WORK INSTRUCTIONS
Reproduce the lines below exactly. Skip images.
....
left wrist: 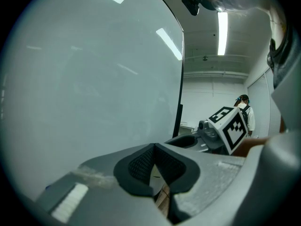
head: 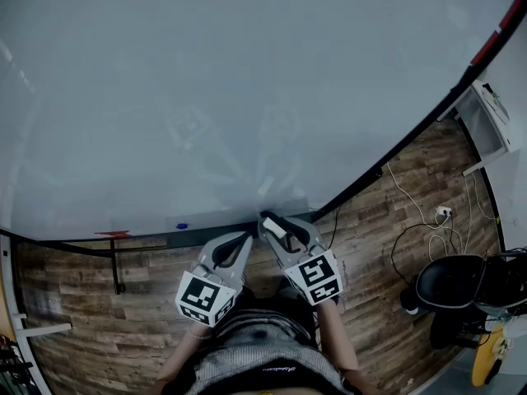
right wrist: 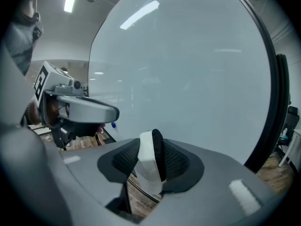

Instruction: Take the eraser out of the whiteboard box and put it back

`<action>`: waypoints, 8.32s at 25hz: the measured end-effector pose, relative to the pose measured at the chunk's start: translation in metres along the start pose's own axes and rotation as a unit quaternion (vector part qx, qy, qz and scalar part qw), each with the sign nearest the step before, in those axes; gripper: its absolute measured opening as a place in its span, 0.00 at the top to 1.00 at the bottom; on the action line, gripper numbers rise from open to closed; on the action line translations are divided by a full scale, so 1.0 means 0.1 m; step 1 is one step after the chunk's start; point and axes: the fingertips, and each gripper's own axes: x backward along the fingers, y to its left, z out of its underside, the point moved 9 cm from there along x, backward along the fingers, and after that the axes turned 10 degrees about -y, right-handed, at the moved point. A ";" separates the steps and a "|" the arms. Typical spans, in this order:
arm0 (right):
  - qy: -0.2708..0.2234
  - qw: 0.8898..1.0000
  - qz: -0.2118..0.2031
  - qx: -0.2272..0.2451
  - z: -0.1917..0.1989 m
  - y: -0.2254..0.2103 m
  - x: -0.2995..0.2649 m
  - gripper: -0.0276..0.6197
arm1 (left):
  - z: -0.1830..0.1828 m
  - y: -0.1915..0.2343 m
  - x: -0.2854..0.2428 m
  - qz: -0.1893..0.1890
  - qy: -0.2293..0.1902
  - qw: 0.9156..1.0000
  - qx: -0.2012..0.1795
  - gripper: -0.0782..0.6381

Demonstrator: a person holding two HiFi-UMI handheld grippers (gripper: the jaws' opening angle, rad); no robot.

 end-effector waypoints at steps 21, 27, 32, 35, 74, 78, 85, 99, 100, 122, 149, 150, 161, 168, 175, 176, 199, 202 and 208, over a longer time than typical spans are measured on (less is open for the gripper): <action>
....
RESPONSE BOX
left wrist: 
head: 
right wrist: 

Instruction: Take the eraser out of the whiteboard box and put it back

`<action>`: waypoints, 8.32s at 25hz: the measured end-effector pose, relative to the pose measured at the chunk's start: translation in metres along the start pose's own axes and rotation as a unit quaternion (vector part qx, qy, qz and scalar part qw), each with the sign nearest the step before, in those axes; gripper: its absolute measured opening as a place in its span, 0.00 at the top to 1.00 at the bottom; on the action line, gripper numbers rise from open to closed; on the action line translations are divided by a full scale, so 1.0 means 0.1 m; step 1 is one step after the chunk's start; point and axes: the fingertips, and each gripper's own axes: x backward along the fingers, y to its left, z out of its underside, the point moved 9 cm from there along x, backward along the fingers, and after that the axes turned 10 degrees about -y, right-handed, at the moved point. A ";" separates the steps and a "|" the arms. Typical spans, in this order:
arm0 (right):
  - qy: -0.2708..0.2234
  - qw: 0.8898..1.0000
  - qz: -0.2118..0.2031
  - qx: -0.2272..0.2451
  - z: -0.1917..0.1989 m
  - y: -0.2254..0.2103 m
  - x: -0.2995..0.2649 m
  - gripper: -0.0276..0.6197
arm1 (left):
  - z: -0.1830..0.1828 m
  - y: -0.1915..0.2343 m
  - x: -0.2854..0.2428 m
  - qz: -0.1893..0.1890
  - qy: -0.2293..0.1902
  - qw: 0.9156..1.0000
  - qx: -0.2012..0.1795
  - gripper: -0.0782..0.6381

Demonstrator: a person holding two HiFi-UMI handheld grippers (gripper: the jaws' opening angle, rad); no robot.

 end-effector waypoints at steps 21, 27, 32, 35, 74, 78, 85, 99, 100, 122, 149, 150, 161, 168, 175, 176, 199, 202 and 208, over a longer time than typical spans are measured on (less is open for the gripper): <action>

Nothing further remains in this exercise.